• [What to do]: Your answer must contain each line of the data, copied exactly.
----- Data provided -----
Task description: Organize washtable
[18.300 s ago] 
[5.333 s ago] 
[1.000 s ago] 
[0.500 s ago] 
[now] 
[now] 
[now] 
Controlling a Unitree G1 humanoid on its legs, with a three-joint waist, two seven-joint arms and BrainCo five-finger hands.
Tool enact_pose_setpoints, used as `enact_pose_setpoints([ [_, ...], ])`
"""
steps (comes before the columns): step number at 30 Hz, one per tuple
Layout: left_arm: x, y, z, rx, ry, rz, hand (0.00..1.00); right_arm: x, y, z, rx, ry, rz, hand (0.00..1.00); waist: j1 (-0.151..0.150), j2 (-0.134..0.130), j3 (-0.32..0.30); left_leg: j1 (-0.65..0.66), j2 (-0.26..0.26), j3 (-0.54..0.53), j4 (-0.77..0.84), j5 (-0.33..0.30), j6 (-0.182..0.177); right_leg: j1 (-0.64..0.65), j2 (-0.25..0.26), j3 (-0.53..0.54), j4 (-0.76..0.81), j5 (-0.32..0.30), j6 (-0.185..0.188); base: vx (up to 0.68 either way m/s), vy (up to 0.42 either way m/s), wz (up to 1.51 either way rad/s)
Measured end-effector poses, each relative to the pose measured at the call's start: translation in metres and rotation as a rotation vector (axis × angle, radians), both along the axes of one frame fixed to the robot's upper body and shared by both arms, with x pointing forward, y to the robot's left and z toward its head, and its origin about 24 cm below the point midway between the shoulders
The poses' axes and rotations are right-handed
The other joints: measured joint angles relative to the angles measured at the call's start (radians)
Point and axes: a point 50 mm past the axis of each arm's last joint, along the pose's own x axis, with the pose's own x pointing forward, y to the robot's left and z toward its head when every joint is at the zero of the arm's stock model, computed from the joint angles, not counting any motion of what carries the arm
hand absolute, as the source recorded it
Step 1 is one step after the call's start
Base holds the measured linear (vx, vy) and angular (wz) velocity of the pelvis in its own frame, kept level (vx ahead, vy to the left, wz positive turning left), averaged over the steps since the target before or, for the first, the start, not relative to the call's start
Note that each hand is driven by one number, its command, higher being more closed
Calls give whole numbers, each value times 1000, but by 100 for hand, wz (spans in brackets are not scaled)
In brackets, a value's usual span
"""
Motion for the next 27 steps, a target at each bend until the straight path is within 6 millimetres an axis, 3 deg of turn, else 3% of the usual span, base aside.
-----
• [Exercise output]:
Task description: Organize washtable
[18.300 s ago] 
[5.333 s ago] 
[1.000 s ago] 
[0.500 s ago] 
[now] 
[now] 
[now] 
Controlling a Unitree G1 humanoid on its legs, with a three-joint waist, two seven-joint arms and BrainCo five-finger hands.
Tool enact_pose_setpoints, used as `enact_pose_setpoints([ [_, ...], ])`
"""
steps (comes before the columns): step number at 30 Hz, one per tuple
Layout: left_arm: x, y, z, rx, ry, rz, hand (0.00..1.00); right_arm: x, y, z, rx, ry, rz, hand (0.00..1.00); waist: j1 (-0.151..0.150), j2 (-0.134..0.130), j3 (-0.32..0.30); left_leg: j1 (-0.65..0.66), j2 (-0.26..0.26), j3 (-0.54..0.53), j4 (-0.77..0.84), j5 (-0.33..0.30), j6 (-0.182..0.177); right_leg: j1 (-0.64..0.65), j2 (-0.25..0.26), j3 (-0.53..0.54), j4 (-0.76..0.81), j5 (-0.32..0.30), j6 (-0.185..0.188); base: vx (up to 0.68 either way m/s), vy (up to 0.42 either way m/s), wz (up to 1.51 either way rad/s)
Measured end-effector poses, each relative to the pose measured at the call's start: translation in metres and rotation as a rotation vector (axis × angle, radians), both along the axes of one frame fixed to the robot's upper body and shared by both arms, with x pointing forward, y to the robot's left and z toward its head, and its origin about 24 cm below the point midway between the shoulders
The poses' axes and rotations are right-handed
The other joints: measured joint angles relative to the angles measured at the call's start (radians)
Point and axes: a point 50 mm past the axis of each arm's last joint, along the pose's own x axis, with the pose's own x pointing forward, y to the robot's left and z toward its head when every joint is at the zero of the arm's stock model, computed from the joint angles, not counting any motion of what carries the arm
hand absolute, as the source recorded it
Step 1 is one step after the call's start
Base holds the measured linear (vx, vy) and angular (wz) velocity of the pelvis in its own frame, kept level (vx ahead, vy to the left, wz positive turning left), averaged over the steps since the target before or, for the first, the start, not relative to the call's start
Note that each hand is driven by one number, its command, higher being more closed
Calls give whole numbers, each value times 1000, but by 100 for hand, wz (spans in brackets are not scaled)
In brackets, a value's usual span
"""
Motion for the next 27 steps, a target at each bend until the straight path is within 6 millimetres an axis, 3 deg of turn, else 3% of the usual span, base aside.

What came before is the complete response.